The point is that there are some in this life that think that they need no one but Jesus. Yes, we absolutely need Jesus with us in this life. Without Him our lives would be complete and utter failures. Yet man was created to enjoy companionship. That companionship can only come with someone who walks alongside and with another. It is not only knowing the sentiments of our neighbors but also feeling and experiencing the sentiments whether those sentiments are good or bad. Sojourning is part of the ministry of the Holy Spirit. Recall how that Jesus promised to send “another Comforter.” Now it is true that the term “paracletus” has legal definitions it comely presents the idea of one called alongside to help.

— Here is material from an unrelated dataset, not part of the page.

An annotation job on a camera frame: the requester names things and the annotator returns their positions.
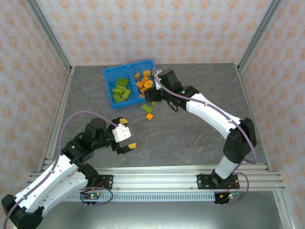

When the Holy Spirit walks with us in day-to-day activities He is sojourning with us. We, too, are called to walk alongside our fellow man. This sojourning means that we go through what our partner goes through. If they cry we cry. If they rejoice we rejoice. And when this is done intimacy is developed to the extent that when our sojourning friends have a need the call will not go unheeded because of the compassion developed during the steady gradation and journey toward oneness in Christ.
Hence I am convinced that, like chaplains, Christians at large would do well to walk with one another thereby strengthening and carrying the burdens of those too weak to carry. The matter of sojourning, then, has much to do with the relational aspect of Christendom rather than the prescriptive methodology many seek to practice. Yet I dare say sojourning does far better than any prescription.